Problem:
For this exercise, repeat the listing below from its first line through the line containing "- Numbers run", exactly as written.

==== Supplied data ====

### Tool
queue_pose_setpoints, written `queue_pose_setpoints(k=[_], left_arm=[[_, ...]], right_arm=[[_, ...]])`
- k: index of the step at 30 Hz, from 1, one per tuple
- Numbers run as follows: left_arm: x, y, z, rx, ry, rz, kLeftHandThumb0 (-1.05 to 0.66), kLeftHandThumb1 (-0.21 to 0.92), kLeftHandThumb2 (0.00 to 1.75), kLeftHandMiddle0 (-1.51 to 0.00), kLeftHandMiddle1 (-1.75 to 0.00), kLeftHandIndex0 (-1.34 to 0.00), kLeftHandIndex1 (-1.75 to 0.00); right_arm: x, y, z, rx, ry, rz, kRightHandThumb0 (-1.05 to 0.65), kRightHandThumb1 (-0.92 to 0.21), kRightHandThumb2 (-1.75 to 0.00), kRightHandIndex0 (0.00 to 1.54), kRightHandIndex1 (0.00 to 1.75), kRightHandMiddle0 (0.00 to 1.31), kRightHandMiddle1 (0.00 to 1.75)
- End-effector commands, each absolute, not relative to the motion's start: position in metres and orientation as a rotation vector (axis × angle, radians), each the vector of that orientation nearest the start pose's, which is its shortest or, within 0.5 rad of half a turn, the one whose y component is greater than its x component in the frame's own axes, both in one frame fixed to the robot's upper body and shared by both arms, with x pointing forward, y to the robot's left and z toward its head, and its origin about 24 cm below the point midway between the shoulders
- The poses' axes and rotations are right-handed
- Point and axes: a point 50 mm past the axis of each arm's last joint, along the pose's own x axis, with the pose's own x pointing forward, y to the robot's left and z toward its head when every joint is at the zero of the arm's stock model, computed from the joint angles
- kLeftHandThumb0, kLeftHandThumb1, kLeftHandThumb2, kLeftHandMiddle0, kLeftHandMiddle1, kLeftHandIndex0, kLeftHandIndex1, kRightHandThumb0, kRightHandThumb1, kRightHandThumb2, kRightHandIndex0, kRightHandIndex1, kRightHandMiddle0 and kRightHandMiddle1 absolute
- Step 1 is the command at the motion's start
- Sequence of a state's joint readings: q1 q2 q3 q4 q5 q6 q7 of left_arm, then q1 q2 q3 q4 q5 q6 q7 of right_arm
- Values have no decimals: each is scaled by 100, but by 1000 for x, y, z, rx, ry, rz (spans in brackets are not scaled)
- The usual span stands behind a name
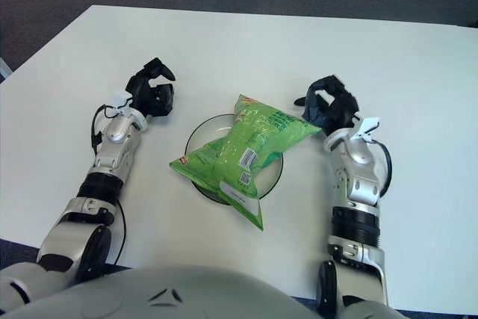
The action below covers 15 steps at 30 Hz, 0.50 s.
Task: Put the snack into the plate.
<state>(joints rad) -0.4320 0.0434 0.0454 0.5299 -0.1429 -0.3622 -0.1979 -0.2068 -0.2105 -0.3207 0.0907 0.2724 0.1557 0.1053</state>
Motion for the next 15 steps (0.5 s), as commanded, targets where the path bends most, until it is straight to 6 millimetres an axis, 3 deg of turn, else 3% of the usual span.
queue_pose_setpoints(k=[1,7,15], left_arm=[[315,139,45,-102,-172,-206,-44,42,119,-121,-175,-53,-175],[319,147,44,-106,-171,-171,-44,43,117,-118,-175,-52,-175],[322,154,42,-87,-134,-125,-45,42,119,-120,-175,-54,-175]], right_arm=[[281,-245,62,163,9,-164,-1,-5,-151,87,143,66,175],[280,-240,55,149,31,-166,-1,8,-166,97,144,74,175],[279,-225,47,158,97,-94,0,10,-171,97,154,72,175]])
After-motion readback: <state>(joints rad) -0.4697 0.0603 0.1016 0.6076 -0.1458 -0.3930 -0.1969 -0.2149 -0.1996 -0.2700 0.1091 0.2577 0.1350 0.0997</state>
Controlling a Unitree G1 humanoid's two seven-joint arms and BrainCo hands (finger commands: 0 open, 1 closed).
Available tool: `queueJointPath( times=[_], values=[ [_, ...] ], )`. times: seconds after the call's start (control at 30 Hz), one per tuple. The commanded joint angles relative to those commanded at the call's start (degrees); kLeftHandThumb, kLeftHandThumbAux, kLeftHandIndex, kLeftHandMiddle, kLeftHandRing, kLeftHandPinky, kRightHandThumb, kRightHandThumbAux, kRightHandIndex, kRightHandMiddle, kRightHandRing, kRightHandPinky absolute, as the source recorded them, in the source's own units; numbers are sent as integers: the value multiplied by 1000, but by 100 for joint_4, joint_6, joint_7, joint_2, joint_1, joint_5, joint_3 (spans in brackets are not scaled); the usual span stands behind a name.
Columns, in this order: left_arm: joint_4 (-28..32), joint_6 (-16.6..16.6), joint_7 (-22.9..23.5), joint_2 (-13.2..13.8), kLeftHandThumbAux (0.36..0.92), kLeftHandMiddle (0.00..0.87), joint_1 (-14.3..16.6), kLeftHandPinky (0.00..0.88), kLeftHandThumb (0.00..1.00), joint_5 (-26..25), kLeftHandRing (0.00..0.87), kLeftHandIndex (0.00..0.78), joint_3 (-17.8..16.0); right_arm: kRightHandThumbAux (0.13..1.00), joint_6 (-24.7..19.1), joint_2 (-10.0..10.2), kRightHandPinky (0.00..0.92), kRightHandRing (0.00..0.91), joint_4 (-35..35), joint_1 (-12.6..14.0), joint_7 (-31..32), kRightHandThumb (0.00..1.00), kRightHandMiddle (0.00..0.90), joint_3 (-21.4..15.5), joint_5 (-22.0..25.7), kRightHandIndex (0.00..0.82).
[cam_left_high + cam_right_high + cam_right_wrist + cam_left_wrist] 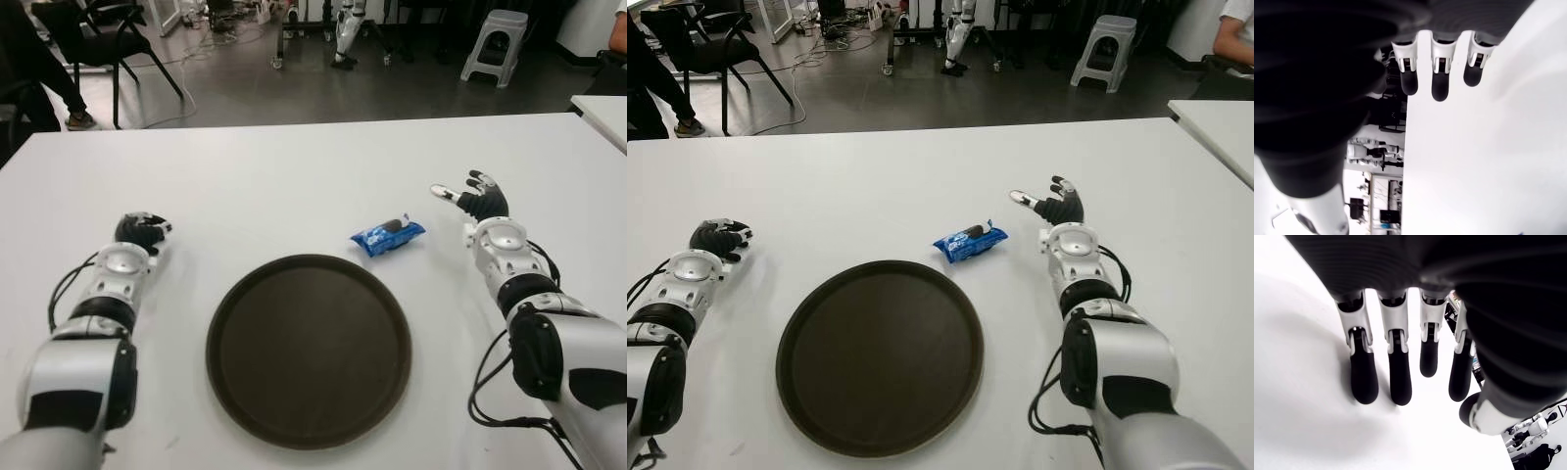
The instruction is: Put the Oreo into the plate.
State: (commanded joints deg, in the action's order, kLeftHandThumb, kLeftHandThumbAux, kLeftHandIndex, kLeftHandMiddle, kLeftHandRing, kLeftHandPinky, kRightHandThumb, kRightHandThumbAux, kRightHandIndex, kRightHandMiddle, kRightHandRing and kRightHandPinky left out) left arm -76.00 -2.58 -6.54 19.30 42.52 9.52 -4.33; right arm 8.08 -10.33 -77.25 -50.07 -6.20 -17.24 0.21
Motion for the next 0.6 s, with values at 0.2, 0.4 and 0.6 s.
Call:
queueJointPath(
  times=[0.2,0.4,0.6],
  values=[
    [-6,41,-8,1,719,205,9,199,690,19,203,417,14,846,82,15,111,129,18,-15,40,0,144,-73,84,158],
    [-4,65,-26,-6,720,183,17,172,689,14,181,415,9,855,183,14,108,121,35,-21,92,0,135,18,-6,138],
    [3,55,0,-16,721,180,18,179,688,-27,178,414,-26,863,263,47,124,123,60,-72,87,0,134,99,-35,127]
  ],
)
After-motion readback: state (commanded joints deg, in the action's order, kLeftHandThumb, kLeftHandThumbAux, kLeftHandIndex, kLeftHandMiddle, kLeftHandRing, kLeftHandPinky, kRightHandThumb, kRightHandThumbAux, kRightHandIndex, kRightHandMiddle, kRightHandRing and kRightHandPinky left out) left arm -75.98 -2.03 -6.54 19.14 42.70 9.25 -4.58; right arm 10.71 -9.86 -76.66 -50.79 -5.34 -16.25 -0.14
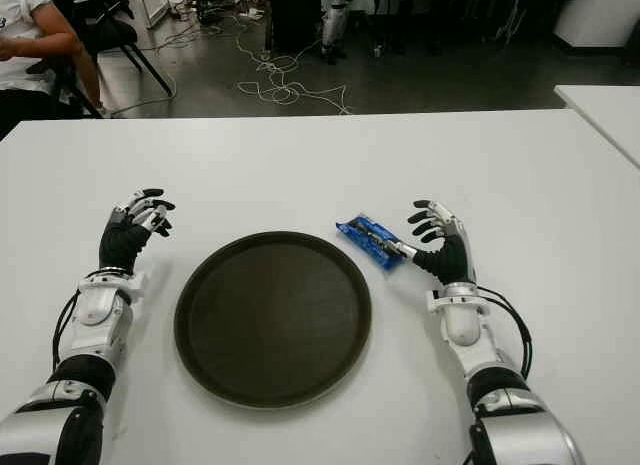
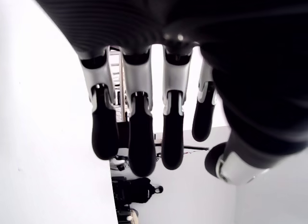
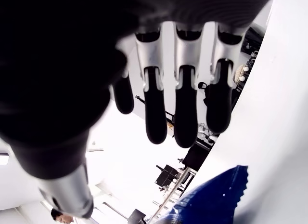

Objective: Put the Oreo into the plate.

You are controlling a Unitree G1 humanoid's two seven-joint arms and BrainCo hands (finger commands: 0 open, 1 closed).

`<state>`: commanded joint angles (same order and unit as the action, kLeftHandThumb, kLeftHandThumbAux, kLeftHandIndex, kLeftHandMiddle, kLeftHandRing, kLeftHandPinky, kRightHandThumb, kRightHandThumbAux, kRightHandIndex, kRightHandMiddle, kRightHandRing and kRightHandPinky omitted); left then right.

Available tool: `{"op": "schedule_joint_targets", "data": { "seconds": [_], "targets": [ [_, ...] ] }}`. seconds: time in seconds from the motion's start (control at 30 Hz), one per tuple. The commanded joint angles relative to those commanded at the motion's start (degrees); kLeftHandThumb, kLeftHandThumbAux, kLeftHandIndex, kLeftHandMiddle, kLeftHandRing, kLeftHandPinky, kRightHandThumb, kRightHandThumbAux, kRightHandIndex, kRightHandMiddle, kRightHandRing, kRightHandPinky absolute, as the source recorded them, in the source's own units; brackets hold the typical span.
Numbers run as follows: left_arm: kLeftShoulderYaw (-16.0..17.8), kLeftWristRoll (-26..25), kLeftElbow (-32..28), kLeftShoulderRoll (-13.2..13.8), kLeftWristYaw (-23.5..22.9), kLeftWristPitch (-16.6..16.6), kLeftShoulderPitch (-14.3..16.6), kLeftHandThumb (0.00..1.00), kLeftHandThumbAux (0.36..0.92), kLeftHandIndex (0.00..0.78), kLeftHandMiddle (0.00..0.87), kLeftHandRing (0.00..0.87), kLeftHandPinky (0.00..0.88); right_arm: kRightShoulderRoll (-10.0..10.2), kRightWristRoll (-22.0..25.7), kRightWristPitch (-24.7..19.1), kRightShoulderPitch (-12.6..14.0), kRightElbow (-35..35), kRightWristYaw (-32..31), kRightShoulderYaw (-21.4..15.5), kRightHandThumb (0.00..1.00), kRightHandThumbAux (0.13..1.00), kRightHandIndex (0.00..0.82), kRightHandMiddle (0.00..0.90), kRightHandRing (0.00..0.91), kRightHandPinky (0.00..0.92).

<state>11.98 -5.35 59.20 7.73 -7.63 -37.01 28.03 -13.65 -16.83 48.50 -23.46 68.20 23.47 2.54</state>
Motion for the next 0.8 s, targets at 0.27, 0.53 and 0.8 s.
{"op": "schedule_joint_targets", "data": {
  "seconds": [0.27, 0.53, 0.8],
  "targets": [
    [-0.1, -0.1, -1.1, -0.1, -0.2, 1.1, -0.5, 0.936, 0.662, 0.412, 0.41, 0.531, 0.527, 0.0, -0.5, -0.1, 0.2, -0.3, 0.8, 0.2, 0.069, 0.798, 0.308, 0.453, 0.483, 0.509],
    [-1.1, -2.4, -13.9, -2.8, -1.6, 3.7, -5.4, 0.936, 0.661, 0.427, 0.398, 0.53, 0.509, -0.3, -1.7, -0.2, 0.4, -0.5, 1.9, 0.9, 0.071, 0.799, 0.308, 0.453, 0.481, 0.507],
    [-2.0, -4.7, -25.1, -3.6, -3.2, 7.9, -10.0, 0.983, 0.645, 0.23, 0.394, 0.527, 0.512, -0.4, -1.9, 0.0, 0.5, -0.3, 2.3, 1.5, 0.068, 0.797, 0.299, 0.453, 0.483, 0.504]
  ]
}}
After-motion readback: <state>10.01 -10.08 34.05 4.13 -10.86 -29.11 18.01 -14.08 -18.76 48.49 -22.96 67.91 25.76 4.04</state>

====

Response below:
### Tool
queue_pose_setpoints, written `queue_pose_setpoints(k=[_], left_arm=[[_, ...]], right_arm=[[_, ...]])`
- k: index of the step at 30 Hz, from 1, one per tuple
- Numbers run as follows: left_arm: x, y, z, rx, ry, rz, kLeftHandThumb0 (-1.05 to 0.66), kLeftHandThumb1 (-0.21 to 0.92), kLeftHandThumb2 (0.00 to 1.75), kLeftHandMiddle0 (-1.51 to 0.00), kLeftHandMiddle1 (-1.75 to 0.00), kLeftHandIndex0 (-1.34 to 0.00), kLeftHandIndex1 (-1.75 to 0.00); right_arm: x, y, z, rx, ry, rz, kRightHandThumb0 (-1.05 to 0.65), kRightHandThumb1 (-0.92 to 0.21), kRightHandThumb2 (-1.75 to 0.00), kRightHandIndex0 (0.00 to 1.54), kRightHandIndex1 (0.00 to 1.75), kRightHandMiddle0 (0.00 to 1.31), kRightHandMiddle1 (0.00 to 1.75)

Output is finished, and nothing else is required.